**WORK TO COMPLETE**: What is needed is the number of lines in the data below that include "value", stated by itself.

**RAW DATA**:
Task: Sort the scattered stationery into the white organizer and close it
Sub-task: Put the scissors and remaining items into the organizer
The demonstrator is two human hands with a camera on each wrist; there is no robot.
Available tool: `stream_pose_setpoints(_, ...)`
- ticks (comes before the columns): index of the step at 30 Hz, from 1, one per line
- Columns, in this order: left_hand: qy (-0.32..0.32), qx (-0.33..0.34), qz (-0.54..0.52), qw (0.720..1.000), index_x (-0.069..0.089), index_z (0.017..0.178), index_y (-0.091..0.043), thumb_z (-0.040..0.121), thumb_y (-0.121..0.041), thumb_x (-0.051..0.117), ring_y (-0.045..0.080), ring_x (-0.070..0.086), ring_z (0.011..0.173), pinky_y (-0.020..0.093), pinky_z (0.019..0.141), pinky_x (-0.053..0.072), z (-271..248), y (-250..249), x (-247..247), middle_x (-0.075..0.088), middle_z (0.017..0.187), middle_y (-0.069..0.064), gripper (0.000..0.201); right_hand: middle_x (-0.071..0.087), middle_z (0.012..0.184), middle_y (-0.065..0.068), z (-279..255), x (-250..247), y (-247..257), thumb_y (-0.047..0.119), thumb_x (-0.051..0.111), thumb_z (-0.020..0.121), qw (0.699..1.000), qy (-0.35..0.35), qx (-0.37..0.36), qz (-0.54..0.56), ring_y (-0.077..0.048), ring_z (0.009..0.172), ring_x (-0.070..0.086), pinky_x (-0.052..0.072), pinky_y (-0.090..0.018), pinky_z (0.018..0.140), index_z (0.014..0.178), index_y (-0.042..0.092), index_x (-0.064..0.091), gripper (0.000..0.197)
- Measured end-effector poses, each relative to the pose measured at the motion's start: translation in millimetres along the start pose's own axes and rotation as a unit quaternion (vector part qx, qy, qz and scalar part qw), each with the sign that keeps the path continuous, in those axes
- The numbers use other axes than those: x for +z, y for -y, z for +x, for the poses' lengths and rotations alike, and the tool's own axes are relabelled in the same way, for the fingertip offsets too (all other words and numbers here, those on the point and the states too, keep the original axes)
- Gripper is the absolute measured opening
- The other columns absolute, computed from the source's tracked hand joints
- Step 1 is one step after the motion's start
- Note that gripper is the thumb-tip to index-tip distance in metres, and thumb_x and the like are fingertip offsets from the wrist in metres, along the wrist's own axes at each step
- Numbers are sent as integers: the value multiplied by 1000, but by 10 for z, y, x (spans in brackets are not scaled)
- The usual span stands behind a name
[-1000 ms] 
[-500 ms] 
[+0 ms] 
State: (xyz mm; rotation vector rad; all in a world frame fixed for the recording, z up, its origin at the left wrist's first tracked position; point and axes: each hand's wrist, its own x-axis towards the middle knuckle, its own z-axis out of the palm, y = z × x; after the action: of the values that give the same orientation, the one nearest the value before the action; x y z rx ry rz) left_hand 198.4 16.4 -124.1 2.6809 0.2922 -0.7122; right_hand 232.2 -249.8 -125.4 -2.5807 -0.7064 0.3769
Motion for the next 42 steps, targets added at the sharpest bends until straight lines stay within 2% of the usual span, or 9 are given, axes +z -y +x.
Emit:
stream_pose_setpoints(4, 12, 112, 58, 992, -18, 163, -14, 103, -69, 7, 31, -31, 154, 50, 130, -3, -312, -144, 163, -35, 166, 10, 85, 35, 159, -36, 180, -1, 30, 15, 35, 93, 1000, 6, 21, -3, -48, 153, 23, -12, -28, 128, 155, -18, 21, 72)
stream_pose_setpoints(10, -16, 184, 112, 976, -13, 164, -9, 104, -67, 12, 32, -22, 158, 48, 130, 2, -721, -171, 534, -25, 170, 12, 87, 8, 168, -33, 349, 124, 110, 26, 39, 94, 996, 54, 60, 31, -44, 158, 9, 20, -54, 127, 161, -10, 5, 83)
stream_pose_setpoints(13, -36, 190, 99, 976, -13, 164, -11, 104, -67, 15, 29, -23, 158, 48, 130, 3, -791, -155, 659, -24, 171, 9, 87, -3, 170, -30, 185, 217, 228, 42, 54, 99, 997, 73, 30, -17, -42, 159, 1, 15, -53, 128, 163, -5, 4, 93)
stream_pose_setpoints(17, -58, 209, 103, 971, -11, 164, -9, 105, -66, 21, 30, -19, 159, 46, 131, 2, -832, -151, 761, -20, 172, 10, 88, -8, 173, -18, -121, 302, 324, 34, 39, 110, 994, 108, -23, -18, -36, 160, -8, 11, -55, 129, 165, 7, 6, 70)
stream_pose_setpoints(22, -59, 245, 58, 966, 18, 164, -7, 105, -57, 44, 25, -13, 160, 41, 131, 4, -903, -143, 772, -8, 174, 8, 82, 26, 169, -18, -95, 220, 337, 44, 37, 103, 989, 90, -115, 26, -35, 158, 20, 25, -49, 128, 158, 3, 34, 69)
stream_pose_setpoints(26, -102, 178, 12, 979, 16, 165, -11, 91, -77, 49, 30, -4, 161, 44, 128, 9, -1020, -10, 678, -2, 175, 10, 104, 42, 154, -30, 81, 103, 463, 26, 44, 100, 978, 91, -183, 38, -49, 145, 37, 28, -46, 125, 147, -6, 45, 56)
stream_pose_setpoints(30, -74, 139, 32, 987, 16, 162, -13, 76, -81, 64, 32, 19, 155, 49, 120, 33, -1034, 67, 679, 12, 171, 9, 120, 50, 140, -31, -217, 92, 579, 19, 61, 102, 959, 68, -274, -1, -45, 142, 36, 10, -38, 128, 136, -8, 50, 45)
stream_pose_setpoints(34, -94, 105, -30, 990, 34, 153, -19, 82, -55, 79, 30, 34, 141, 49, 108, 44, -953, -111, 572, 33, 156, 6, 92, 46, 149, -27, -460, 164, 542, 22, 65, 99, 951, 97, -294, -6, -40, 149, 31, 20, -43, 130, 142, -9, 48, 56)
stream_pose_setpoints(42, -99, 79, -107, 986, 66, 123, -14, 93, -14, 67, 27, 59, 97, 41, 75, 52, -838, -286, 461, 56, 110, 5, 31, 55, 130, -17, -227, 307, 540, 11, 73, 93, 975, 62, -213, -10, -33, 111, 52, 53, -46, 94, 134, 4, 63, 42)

**ANSWER FOR THE TASK**: 2